→ **TASK DETAILS**: In the material below, the lines to repeat exactly run from the one containing "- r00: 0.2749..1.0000" to the very last line, both included.
------ DATA PROVIDED
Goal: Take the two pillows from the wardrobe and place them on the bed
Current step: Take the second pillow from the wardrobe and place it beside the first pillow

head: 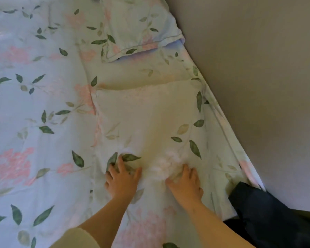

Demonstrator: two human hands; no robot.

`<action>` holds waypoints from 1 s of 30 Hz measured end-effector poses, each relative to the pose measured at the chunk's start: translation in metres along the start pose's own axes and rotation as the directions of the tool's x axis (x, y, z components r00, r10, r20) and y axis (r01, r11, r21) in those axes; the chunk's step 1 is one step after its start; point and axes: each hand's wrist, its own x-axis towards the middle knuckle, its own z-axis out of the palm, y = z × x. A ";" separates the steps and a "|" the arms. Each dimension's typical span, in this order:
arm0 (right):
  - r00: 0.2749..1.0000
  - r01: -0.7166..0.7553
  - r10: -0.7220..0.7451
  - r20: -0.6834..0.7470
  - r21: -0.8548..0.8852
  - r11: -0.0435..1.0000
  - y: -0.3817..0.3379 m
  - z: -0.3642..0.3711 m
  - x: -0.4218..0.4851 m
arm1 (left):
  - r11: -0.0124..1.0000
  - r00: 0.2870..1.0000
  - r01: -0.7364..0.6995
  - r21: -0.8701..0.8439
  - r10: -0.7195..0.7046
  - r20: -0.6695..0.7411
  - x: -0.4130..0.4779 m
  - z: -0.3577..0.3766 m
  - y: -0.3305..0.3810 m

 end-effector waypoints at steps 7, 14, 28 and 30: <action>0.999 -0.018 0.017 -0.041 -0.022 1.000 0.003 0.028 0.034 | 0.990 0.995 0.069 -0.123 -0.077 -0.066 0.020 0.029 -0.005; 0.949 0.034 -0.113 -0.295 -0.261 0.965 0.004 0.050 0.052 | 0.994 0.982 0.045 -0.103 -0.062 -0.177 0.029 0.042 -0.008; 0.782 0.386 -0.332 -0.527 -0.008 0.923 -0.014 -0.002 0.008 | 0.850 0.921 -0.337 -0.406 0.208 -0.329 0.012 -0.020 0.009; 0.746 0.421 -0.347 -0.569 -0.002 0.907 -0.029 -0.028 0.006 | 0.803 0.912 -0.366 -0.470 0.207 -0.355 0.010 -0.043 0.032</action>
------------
→ **EXERCISE RESPONSE**:
  - r00: 0.2749..1.0000
  - r01: -0.7166..0.7553
  - r10: -0.7220..0.7451
  - r20: -0.6834..0.7470
  - r21: -0.8548..0.8852
  - r11: -0.0435..1.0000
  - y: -0.3817..0.3379 m
  - z: -0.3642..0.3711 m
  - x: -0.4218..0.4851 m
arm1 (left):
  - r11: -0.0124..1.0000
  - r00: 0.2870..1.0000
  - r01: -0.7364..0.6995
  - r21: -0.8701..0.8439
  - r10: -0.7195..0.7046
  - r20: -0.6695..0.7411
  - x: -0.4130..0.4779 m
  - z: -0.3577..0.3766 m
  - y: -0.3305..0.3810 m

 end-effector waypoints at steps 7, 14, 28 and 30: <action>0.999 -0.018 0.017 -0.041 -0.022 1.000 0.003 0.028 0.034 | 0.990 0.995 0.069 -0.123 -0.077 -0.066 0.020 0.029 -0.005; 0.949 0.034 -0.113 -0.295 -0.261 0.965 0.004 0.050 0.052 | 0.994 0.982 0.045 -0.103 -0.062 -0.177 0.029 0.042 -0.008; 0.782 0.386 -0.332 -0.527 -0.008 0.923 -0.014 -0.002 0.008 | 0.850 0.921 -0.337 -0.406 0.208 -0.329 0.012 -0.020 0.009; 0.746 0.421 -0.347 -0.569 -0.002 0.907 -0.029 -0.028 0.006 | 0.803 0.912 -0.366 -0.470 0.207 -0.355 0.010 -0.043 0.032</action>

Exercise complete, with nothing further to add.